NMR Spectroscopic Elucidation of the B-Z Transition of a DNA Double Helix Induced by the Z alpha Domain of Human ADAR1

Abstract

The human RNA editing enzyme ADAR1 (double-stranded RNA deaminase 1) deaminates adenine in pre-mRNA to yield inosine, which codes as guanine. ADAR1 has two left-handed Z-DNA binding domains, Z alpha and Z beta, at its NH2-terminus and preferentially binds Z-DNA, rather than B-DNA, with high binding affinity.
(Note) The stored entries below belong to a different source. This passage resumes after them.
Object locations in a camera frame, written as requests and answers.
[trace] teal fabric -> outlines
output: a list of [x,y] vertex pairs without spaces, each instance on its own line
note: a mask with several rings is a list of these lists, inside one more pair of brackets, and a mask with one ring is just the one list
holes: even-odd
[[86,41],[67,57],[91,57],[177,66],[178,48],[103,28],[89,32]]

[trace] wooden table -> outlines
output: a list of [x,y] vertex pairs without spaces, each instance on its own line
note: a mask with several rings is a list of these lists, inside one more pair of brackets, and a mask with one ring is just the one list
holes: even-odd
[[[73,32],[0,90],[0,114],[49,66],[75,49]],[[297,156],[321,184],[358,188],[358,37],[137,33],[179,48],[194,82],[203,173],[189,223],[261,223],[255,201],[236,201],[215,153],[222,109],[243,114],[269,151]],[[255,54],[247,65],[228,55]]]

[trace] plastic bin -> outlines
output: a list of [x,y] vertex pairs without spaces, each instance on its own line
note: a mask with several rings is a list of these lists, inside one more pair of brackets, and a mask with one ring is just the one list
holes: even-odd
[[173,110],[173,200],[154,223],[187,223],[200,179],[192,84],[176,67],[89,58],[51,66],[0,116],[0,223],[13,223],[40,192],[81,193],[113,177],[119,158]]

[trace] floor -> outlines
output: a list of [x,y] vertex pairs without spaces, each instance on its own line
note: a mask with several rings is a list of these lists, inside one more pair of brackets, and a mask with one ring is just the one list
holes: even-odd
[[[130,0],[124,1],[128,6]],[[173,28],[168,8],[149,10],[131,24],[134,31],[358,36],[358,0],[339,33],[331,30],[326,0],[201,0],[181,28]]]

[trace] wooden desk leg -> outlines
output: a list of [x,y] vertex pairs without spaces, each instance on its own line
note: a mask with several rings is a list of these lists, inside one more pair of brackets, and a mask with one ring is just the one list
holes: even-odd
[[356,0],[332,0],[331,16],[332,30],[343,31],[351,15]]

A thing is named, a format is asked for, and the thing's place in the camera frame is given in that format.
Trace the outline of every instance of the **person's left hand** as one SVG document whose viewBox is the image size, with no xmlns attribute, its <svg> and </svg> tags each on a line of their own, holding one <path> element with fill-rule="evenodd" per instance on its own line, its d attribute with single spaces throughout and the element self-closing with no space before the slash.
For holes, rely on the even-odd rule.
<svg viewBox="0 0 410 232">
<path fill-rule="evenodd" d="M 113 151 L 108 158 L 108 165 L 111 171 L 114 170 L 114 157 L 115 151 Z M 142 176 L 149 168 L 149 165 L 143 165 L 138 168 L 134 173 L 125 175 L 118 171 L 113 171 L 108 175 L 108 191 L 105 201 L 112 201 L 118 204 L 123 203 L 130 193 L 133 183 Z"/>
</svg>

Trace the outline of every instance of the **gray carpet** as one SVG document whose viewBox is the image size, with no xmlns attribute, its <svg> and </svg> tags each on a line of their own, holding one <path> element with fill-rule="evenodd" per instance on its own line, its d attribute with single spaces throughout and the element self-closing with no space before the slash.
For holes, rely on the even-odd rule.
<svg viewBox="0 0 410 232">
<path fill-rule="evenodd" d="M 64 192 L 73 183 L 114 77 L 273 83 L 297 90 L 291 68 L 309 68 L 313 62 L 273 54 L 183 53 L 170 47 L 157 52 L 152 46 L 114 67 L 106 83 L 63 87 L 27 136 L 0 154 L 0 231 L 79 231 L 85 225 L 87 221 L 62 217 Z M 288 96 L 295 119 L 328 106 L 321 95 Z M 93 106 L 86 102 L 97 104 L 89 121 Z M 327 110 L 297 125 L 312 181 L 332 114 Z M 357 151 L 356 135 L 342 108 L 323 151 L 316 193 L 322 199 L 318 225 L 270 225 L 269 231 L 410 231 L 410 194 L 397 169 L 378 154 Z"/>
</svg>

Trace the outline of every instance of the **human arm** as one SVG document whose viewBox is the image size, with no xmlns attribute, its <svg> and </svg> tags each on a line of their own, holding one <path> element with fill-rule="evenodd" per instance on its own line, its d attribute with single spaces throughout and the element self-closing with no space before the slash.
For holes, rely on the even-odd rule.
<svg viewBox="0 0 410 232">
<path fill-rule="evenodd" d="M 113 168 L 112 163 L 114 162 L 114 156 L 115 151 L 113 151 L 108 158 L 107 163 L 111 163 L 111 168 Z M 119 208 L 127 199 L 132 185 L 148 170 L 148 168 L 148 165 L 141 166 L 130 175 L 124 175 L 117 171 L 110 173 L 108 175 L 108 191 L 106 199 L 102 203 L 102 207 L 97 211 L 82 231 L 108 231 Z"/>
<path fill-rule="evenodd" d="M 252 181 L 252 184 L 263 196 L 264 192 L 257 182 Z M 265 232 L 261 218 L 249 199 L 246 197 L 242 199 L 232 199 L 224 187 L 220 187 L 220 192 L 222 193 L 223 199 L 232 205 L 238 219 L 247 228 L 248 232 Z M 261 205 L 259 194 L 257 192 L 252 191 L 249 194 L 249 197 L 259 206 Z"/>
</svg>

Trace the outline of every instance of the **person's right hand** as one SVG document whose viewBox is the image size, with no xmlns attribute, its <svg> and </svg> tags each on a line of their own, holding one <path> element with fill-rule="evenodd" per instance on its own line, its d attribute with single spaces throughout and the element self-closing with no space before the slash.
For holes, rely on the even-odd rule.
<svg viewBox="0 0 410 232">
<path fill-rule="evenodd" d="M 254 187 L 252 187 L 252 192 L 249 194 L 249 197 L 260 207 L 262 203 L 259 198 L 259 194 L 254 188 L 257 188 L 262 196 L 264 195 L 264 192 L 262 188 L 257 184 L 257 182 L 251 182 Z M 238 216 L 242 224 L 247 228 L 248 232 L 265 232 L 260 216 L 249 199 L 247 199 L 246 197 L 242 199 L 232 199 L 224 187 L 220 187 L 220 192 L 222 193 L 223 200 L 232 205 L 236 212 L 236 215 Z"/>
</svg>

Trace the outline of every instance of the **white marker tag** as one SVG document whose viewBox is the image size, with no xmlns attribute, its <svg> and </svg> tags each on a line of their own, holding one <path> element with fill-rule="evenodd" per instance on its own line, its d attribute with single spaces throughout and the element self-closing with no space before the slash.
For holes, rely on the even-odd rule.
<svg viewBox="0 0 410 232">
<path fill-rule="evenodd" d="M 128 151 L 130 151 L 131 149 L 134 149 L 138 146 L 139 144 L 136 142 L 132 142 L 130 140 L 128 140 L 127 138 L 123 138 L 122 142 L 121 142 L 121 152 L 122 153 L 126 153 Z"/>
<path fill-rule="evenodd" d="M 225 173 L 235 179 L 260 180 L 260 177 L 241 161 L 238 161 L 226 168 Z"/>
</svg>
The cocrystal structure Of Z(alpha ADAR1) complexed to Z-DNA showed that one monomeric Z(alpha ADAR1) domain binds to one strand of double-stranded DNA and a second Z(alpha ADAR1) monomer binds to the opposite strand with 2-fold symmetry with respect to DNA helical axis. It remains unclear how Z(alpha ADAR1) protein specifically recognizes Z-DNA sequence in a sea of B-DNA to produce the stable Z(alpha ADAR1)-Z-DNA complex during the B-Z transition induced by Z(alpha ADAR1). In order to characterize the molecular recognition of Z-DNA by Z(alpha ADAR1), we performed circular dichroism (CD) and NMR experiments with complexes Of Z(alpha ADAR1) bound to d(CGCGCG)(2) (referred to as CG6) produced at a variety of protein-to-DNA molar ratios. From this study, we identified the intermediate states of the CG6-Z(alpha ADAR1) complex and calculated their relative populations as a function of the Z(alpha ADAR1) concentration. These findings support an active B-Z transition mechanism in which the Z(alpha ADAR1) protein first binds to B-DNA and then converts it to left-handed Z-DNA, a conformation that is then stabilized by the additional binding of a second Z(alpha ADAR1) molecule.